» **How to complete this task**
The lines to be extracted run from the start of the listing through the line containing "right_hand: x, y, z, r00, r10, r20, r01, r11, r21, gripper"; copy them exactly and nothing else.

┏━━

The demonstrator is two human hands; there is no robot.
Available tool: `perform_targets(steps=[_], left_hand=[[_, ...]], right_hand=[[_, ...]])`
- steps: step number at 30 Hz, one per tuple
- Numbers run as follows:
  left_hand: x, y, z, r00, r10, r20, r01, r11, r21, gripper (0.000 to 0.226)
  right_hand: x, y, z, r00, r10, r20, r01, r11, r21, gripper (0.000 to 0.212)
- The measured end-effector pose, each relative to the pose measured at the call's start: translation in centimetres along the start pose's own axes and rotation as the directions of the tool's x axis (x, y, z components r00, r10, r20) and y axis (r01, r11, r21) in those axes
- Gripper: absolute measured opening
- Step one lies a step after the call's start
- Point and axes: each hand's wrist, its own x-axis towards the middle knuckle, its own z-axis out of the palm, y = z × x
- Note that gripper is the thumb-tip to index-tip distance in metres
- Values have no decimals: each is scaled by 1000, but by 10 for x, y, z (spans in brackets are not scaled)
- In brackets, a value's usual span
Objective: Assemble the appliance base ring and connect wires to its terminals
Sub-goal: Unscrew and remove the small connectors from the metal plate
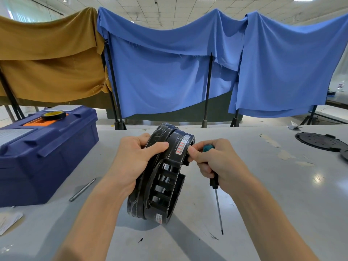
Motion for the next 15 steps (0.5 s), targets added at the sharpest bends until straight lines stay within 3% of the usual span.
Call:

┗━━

» **Task result**
The demonstrator is two human hands; there is no robot.
Available tool: `perform_targets(steps=[_], left_hand=[[_, ...]], right_hand=[[_, ...]])`
- steps: step number at 30 Hz, one per tuple
- Numbers run as follows:
  left_hand: x, y, z, r00, r10, r20, r01, r11, r21, gripper (0.000 to 0.226)
  right_hand: x, y, z, r00, r10, r20, r01, r11, r21, gripper (0.000 to 0.212)

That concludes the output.